Hundreds more people are surviving heart failure through better treatment after being admitted to hospital in England and Wales, a study suggests.
The National Heart Failure Audit found that 8.9% of patients had died in 2015-16, down from 9.6% the previous year, saving around 500 lives.
However, it said there were still too many deaths and too much variation across the country.
Heart experts said more patients should get the best possible treatments.
These include access to crucial medicines and being seen by a heart specialist soon after arrival in hospital.
In 2010-11, the death rate was 11.6% and apart from a slight rise in 2013-14, the rate has continued to fall.
The most recent figures are based on more than 66,000 admissions to English and Welsh hospitals where the main diagnosis was heart failure.
This is a condition caused by the heart failing to pump enough blood around the body at the right pressure.
It can cause shortness of breath, exhaustion and ankle swelling – and when these symptoms develop quickly, patients need urgent hospital treatment.
Sudden heart failure is most common among the elderly, making it a particular challenge for the NHS as the population ages.
In 2015-16, the audit showed, 80% of patients with heart failure had been seen by heart specialists and nine out of 10 patients had had a detailed scan of their heart, called an echocardiogram.
It also found an increase in the percentage of patients prescribed three key medicines for heart failure – but admitted there was still room for further improvement.
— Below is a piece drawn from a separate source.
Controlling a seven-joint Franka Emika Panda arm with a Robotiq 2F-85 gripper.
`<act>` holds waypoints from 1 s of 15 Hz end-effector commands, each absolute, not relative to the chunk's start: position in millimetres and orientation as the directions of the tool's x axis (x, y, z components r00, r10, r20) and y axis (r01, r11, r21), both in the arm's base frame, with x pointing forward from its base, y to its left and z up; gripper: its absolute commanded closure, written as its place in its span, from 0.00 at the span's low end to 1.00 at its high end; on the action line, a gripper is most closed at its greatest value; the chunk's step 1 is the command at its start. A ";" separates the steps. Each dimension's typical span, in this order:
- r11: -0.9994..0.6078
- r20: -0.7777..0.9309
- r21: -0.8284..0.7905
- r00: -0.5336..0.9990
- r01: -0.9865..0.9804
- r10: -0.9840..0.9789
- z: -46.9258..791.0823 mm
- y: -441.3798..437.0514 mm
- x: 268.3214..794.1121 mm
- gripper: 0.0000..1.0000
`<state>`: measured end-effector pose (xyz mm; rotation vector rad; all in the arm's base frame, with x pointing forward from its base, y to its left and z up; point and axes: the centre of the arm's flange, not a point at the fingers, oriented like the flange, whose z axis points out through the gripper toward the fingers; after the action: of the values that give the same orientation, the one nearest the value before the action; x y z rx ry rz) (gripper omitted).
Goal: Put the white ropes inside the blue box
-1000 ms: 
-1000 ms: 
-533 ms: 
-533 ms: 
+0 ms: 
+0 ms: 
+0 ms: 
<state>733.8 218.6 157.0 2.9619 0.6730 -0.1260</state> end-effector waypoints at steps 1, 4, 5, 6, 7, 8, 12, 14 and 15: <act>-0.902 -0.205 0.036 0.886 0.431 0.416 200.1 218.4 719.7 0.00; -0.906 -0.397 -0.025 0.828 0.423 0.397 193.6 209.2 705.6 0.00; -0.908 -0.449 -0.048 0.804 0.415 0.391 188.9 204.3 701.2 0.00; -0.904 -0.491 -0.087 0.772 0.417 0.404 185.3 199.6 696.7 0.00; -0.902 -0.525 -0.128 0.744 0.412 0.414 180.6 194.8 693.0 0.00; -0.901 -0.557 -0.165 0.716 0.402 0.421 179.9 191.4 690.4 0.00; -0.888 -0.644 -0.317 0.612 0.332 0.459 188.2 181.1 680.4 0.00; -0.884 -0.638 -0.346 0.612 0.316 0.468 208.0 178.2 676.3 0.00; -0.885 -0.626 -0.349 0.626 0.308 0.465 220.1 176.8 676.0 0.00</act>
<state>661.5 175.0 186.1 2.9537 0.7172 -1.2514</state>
The audit said: “This year’s report shows modest but important improvements, which are to be celebrated.
“But an 8.9% in-patient mortality cannot be accepted and requires urgent attention within every acute trust admitting patients with heart failure.”
Sir Bruce Keogh, national medical director at NHS England, said: “Increasing numbers of patients are getting specialist help and the full range of treatments thanks to years of world-leading scientific and clinical research and the efforts of NHS staff.
“It is a very significant problem, and we recognise that there is scope for even more improvement – but the progress highlighted today will be a spur for us to do even more to improve care and survival rates.”
Prof Sir Nilesh Samani, medical director at the British Heart Foundation, said heart failure affected the lives of more than half a million people in the UK.
“This audit shows promising signs that the quality of hospital care for heart failure is improving, with fewer people dying as a result,” he said.
“However, we need to build on this progress.
“It is imperative we continue to close variations in heart-failure care across hospitals and ensure more patients receive the best possible treatments.”